Here, $C_U$ = $max(0,S_U-K)$ and $C_D$ = $max(0,S_D-K)$.

• The expected value of the option in one year is given by: $$(C_U \times \pi_u+C_D \times \pi_d)$$

• The present value of the option’s expected value is given by: $$C_0 = \frac{(C_U \times \pi_u+C_D \times \pi_d)}{e^{r \times 1}}$$

The corresponding put option can be valued using the put-call parity formula given below:

$$P_0 + S_0 = C_0 + Ke^{-rt}$$

Two-Step Binomial Model

The two-step binomial model is an extension of the one-step model. It allows for a more granular estimation of option values by introducing an additional intermediate time step. In this model, the asset’s price can move up, stay constant, or move down in two time steps.

The stock price tree for two-step binomial model is given below:

    graph LR
    S0[C0] --> SU[SU] 
    S0 --> SD[SD] 
    SU --> SUU[SUU]
    SU --> SUD[SUD or SDU] 
    SD --> SUD[SUD or SDU]
    SD --> SDD[SDD]
  

Step 1: First, we calculate the size and probability of upward and downward movements.

Step 2: Then, we calculate the stock price at each node.
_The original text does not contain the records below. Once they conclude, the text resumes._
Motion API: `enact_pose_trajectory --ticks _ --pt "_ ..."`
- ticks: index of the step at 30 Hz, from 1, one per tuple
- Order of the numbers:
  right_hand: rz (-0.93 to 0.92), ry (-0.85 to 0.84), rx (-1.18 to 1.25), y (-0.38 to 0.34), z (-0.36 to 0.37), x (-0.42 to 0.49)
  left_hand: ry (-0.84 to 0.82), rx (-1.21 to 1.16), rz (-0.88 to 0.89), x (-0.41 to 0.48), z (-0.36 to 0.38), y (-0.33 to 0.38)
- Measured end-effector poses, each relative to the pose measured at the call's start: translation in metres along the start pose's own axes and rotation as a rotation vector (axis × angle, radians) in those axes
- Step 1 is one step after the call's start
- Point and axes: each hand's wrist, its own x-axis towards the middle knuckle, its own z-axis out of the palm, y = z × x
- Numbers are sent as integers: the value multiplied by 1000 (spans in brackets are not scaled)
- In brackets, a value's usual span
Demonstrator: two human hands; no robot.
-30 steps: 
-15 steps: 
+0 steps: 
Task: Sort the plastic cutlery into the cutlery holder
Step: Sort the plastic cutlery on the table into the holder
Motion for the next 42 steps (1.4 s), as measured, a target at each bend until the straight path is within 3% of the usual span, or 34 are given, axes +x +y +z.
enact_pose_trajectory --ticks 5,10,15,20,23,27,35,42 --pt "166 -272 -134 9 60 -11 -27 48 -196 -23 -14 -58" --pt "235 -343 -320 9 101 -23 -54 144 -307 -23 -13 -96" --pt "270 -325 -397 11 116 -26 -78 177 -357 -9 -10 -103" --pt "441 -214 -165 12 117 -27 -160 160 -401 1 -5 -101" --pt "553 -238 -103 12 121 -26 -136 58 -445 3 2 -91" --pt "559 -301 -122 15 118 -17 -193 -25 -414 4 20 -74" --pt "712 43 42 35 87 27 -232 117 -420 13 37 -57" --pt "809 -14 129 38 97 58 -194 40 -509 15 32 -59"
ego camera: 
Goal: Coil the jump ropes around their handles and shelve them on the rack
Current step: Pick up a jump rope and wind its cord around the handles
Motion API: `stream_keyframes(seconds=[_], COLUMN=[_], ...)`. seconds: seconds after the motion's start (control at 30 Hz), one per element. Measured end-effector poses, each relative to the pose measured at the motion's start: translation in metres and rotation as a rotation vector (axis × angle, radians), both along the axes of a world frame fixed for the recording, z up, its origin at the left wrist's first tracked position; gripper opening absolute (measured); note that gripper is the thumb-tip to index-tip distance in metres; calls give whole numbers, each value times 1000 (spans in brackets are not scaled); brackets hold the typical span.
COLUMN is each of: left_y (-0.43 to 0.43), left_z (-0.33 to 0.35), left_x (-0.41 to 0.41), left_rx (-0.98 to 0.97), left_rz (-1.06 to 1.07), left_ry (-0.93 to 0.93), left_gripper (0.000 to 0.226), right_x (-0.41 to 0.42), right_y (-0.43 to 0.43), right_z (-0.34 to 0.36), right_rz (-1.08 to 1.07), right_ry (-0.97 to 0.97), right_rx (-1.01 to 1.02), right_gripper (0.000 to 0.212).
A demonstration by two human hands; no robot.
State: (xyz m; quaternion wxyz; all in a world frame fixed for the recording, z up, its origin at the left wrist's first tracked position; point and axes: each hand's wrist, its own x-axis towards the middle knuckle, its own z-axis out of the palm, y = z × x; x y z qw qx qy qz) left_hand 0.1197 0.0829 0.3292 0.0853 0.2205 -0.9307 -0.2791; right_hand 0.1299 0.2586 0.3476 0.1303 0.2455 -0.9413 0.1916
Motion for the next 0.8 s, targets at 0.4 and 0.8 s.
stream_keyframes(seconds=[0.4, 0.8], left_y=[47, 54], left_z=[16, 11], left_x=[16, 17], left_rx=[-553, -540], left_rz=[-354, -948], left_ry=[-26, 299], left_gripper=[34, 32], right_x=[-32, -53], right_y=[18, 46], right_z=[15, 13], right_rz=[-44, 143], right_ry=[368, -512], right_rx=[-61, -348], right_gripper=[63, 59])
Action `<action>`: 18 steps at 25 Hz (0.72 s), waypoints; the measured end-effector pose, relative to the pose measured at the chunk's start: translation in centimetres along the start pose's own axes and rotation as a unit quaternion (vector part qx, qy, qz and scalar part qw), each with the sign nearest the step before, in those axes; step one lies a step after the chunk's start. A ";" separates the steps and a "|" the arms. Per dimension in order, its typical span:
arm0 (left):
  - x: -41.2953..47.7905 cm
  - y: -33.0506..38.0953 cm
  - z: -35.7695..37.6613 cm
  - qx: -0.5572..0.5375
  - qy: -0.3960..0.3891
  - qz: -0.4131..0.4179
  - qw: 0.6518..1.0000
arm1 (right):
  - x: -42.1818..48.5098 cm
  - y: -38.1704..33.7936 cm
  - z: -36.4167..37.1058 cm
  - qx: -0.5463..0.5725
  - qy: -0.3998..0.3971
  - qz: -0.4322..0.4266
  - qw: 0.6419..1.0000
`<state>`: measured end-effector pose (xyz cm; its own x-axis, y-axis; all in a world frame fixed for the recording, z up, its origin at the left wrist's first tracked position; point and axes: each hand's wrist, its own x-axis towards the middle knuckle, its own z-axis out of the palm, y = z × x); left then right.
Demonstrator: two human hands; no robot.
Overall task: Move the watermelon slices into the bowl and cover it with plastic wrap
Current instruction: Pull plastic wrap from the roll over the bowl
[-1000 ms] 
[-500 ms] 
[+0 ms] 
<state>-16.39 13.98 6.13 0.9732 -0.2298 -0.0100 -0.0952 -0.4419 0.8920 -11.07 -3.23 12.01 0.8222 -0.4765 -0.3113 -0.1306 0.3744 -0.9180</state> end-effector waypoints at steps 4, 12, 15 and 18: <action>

Step 3: In this step, we begin to value the option by starting at the end of the tree and working backwards. This process is referred to as backward induction (or rolling back through the tree).

American Options

American options can be exercised at any time before expiration. To value American options, we need to calculate below at each node:

• Option’s worth if it is exercised at the node
• Option’ worth if it is not exercised

The value at the node is the greater of these two.